Writing yesterday about calls to devolve more powers to Mayors with the aim of boosting city growth I pointed out that "passing powers to city leaders limits central government’s ability to affect urban economic performance. The coalition’s approach to this is to combine decentralisation with incentives for growth."
One story yesterday - concerning weekly bin collections - highlights the fact that both the government and public are going to struggle with this way of dealing with the localism agenda. Waste generate lots of externalities (energy in production of packaging, what to do with the waste). Because some of these externalities (global warming, landfill) extend beyond local boundaries, the policy environment imposes constraints on local policies e.g. taxes on land fill and targets for recycling. Conditional on these constraints local councils are then free to do what they want in terms of bin collections. So the constraints allow them freedom to choose but within a context where there choices are made to take in to account the wider impact (economists often talk of 'internalising the externalities'. This is how much localism will need to work in practice, but it causes problems when central government doesn't like the decisions that local authorities reach. Rather than imposing solutions, however, the appropriate response is to change the constraints (which the UK government is looking to do in terms of food collection through national subsidy).

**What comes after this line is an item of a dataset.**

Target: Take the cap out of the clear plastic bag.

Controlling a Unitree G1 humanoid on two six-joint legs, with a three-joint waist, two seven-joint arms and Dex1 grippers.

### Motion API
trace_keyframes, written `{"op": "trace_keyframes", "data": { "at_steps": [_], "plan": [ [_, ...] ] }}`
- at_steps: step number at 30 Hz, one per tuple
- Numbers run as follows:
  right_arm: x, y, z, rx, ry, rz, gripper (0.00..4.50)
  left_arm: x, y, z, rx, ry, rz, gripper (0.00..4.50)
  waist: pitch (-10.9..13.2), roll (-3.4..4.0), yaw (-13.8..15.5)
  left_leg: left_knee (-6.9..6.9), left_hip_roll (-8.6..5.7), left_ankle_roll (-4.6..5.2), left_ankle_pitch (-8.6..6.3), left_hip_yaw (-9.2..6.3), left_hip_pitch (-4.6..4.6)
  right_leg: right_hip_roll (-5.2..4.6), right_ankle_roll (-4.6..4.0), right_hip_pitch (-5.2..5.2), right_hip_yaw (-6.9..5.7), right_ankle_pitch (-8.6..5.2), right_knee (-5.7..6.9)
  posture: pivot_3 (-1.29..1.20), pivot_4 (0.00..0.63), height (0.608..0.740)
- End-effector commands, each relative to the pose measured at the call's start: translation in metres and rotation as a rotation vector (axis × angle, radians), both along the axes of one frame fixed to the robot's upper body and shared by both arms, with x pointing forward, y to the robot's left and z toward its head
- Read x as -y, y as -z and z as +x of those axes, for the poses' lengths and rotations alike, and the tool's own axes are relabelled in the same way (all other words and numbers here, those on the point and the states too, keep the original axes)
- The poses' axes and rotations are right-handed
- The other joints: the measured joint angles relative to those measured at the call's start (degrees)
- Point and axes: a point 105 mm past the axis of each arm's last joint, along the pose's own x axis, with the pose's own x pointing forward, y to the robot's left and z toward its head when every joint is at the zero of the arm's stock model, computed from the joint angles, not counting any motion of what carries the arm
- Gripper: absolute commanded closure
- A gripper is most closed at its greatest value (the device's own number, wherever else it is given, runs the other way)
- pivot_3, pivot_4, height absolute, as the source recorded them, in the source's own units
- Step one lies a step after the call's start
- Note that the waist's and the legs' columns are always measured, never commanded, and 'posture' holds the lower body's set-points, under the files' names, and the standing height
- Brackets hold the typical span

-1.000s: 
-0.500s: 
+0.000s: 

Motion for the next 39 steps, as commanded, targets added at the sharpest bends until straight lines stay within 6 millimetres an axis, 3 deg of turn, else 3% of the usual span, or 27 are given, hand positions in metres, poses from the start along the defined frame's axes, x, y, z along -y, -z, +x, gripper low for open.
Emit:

This reminds me of a different debate, around the formation of LEPs, that ties in with yesterday's debate about mayors and growth. I am broadly supportive of the move from RDAs to LEPs, mostly because I think the latter constitute a better level at which to formulate policy. My main reason for thinking this is because LEP boundaries can more closely match local economies which I think should lead to better policy making. This is why I would have been keen for the government to set a framework for LEPs that gave incentives to local authorities to create sensible LEPs. Instead, the government allowed free reign, but with BIS saying yes or no to the proposed partnerships. Of course, these two process may achieve roughly the same outcome but economists still tend to argue that incentives/constraints plus free choice leads to better outcomes than free choice but with central government veto.